PROBLEM DESCRIPTION =>
Print, word for word, every line from the beginning of the listing up to and including the line with "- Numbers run". Pictures are to be excluded.

GIVEN MATERIAL =>
□ □ □ □

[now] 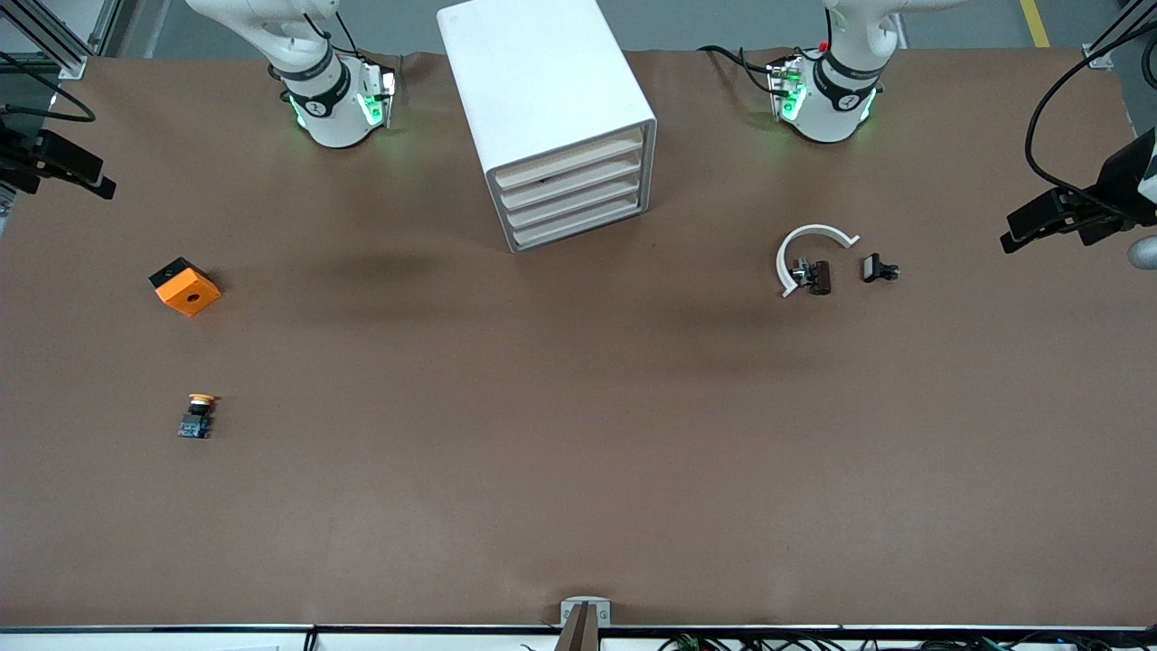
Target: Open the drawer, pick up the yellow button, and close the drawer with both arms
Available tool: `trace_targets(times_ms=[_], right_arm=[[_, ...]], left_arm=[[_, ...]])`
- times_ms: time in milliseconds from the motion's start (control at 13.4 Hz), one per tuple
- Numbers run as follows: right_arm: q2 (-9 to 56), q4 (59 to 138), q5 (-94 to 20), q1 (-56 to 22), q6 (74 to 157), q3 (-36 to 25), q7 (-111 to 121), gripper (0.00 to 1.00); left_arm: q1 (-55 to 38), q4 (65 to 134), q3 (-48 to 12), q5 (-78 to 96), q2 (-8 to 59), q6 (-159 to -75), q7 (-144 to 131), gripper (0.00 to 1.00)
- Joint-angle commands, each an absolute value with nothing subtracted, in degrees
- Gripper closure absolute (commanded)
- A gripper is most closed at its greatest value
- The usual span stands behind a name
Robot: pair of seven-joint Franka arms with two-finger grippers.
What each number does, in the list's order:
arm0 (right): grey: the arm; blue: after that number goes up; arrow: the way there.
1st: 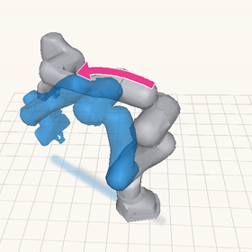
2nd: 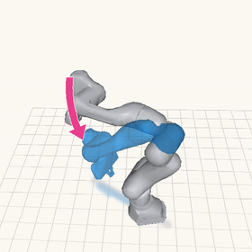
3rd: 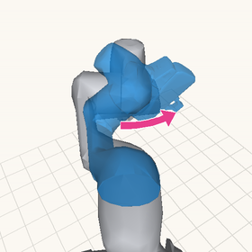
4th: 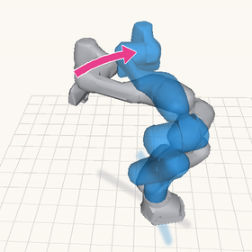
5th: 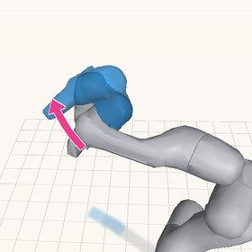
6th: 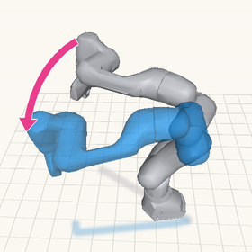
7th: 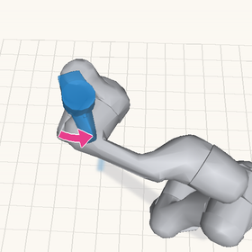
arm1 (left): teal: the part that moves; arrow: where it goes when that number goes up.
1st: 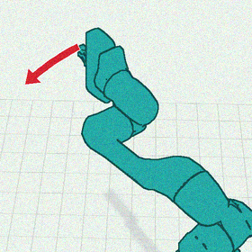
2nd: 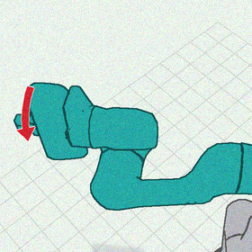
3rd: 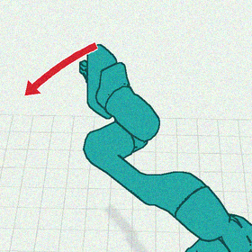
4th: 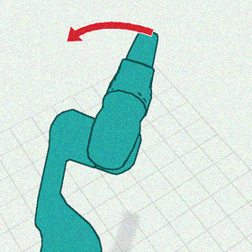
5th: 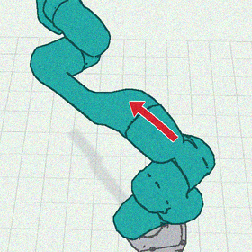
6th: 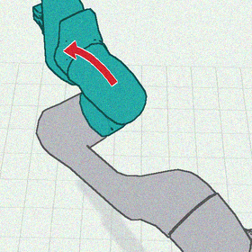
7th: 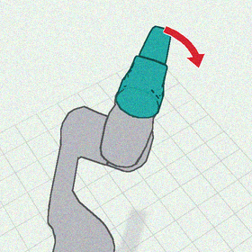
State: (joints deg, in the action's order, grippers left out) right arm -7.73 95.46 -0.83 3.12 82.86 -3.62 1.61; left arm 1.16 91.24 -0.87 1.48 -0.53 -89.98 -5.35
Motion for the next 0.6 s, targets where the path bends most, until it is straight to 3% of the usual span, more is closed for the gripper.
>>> trace_targets(times_ms=[0,524], right_arm=[[-9.58,97.21,-0.7,4.39,83.58,-3.69,5.0,0.0],[-10.11,97.12,-0.7,4.04,83.58,-3.69,5.19,0.0]], left_arm=[[1.23,90.79,-1.14,0.7,-1.14,-88.86,-3.52,0.0],[1.32,90.79,-0.97,1.05,-1.06,-88.77,-1.93,0.0]])
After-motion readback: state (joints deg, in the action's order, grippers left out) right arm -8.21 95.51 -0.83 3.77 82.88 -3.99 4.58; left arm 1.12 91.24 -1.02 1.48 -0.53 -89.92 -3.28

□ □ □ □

EXERCISE RESPONSE =>
[now] 
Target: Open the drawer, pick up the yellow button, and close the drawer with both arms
Available tool: `trace_targets(times_ms=[_], right_arm=[[_, ...]], left_arm=[[_, ...]])`
- times_ms: time in milliseconds from the motion's start (control at 13.4 Hz), one per tuple
- Numbers run as follows: right_arm: q2 (-9 to 56), q4 (59 to 138), q5 (-94 to 20), q1 (-56 to 22), q6 (74 to 157), q3 (-36 to 25), q7 (-111 to 121), gripper (0.00 to 1.00); left_arm: q1 (-55 to 38), q4 (65 to 134), q3 (-48 to 12), q5 (-78 to 96), q2 (-8 to 59), q6 (-159 to -75), q7 (-144 to 131), gripper (0.00 to 1.00)

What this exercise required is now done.